ABSTRACT

Treatments of the environment in American literary histories still skew heavily toward the romantic; the gothic remains a vexed term. The Cambridge History of the American Novel (2011) devotes less than ten of its almost 1, 200 pages to the gothic and relegates discussion of “ecofiction” to the “contemporary.” This dominant understanding of the environment in antebellum American literature is epitomized by the romanticism of Emerson’s Nature (1836). As a newlywed, Hawthorne resided in the Old Manse, where Emerson wrote Nature, a fact memorialized in Hawthorne’s introduction to Mosses from an Old Manse: “It was here that Emerson wrote ‘Nature.’” Thoreau planted a vegetable garden at the Old Manse as a wedding gift.
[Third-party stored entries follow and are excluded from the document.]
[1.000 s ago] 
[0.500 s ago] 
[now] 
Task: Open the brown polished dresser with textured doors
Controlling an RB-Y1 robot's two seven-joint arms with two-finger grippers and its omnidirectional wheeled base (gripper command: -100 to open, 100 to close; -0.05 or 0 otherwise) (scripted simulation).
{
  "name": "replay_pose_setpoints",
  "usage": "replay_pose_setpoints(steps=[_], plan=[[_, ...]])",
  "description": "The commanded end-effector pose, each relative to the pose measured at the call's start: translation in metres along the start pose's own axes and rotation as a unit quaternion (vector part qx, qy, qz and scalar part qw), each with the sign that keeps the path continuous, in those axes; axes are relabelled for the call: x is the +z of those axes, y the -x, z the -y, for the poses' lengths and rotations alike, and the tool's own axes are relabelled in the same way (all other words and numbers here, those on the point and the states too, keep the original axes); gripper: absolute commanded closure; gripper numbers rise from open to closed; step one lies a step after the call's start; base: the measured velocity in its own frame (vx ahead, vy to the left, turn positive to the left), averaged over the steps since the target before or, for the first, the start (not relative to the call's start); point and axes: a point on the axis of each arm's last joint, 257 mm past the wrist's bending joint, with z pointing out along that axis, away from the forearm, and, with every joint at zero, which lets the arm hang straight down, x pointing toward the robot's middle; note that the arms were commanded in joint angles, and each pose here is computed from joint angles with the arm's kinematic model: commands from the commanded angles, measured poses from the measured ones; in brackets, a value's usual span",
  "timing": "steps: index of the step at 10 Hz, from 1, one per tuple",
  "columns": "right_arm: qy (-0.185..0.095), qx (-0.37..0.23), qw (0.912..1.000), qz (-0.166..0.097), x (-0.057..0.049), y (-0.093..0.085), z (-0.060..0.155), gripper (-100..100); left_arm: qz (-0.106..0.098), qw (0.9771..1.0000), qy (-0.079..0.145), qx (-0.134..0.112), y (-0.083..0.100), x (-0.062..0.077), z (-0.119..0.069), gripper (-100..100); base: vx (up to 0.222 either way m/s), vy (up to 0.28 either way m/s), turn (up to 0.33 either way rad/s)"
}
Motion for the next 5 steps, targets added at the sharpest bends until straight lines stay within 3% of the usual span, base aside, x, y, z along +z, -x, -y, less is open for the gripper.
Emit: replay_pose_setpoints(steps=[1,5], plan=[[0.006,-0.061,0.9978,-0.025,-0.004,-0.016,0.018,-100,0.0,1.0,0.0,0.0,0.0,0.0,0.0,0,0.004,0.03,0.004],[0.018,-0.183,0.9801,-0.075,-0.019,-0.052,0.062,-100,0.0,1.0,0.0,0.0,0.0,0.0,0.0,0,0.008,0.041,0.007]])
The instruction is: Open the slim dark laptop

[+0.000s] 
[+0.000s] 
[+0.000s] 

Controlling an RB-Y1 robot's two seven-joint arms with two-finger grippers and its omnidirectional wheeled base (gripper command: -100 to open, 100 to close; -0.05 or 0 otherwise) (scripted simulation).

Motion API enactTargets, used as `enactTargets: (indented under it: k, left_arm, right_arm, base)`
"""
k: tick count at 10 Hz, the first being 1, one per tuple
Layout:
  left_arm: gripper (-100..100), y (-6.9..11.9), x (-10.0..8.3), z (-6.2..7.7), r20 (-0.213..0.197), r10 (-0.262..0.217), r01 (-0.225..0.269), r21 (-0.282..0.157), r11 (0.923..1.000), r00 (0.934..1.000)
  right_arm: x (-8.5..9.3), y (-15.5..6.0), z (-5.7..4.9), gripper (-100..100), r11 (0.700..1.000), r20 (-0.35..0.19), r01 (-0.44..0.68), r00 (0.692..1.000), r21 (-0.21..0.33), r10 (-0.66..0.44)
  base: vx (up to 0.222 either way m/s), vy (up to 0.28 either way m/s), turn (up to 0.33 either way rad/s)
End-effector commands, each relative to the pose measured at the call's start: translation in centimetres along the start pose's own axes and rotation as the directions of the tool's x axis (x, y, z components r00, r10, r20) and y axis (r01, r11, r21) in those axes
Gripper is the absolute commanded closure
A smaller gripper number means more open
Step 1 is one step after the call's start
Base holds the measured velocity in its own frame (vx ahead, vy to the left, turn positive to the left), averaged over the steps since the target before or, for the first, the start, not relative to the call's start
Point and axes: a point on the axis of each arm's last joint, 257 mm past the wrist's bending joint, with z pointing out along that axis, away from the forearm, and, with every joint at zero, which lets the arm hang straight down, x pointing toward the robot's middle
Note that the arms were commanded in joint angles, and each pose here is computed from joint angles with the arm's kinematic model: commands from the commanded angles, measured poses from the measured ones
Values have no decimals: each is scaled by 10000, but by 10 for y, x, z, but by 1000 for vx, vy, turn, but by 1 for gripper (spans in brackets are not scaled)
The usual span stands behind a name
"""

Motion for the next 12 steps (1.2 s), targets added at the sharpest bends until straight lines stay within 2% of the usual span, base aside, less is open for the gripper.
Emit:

Yet Hawthorne remained skeptical of Emerson’s “subtile influence,” and it was as a resident of the Manse that Hawthorne wrote some of his most forceful gothic ripostes to transcendental views of nature: “Rappaccini’s Daughter” (1844) and “The Birth-mark” (1843). In this chapter, I contextualize Hawthorne’s ecogothic with the work of his contemporaries, including Cooper, Thoreau, Sedgwick’s Hope Leslie (1827), and Child’s Hobomok (1824). The chapter then explores Hawthorne’s particular post-human/nonhuman territories of American literary history. “Rappaccini’s Daughter” importantly features the gothic transgression of the boundaries of both human and nonhuman in a landscape in which “every portion of the soil was peopled with plants” (emphasis mine), a treacherous environment of “poisonous flowers.” With attention to the “Frontier Gothic” (Mogen) and “ecophobia” (Hilliard), and with reference to “Zombie Ecology” (Newbury), Hawthorne’s ecogothic is revealed.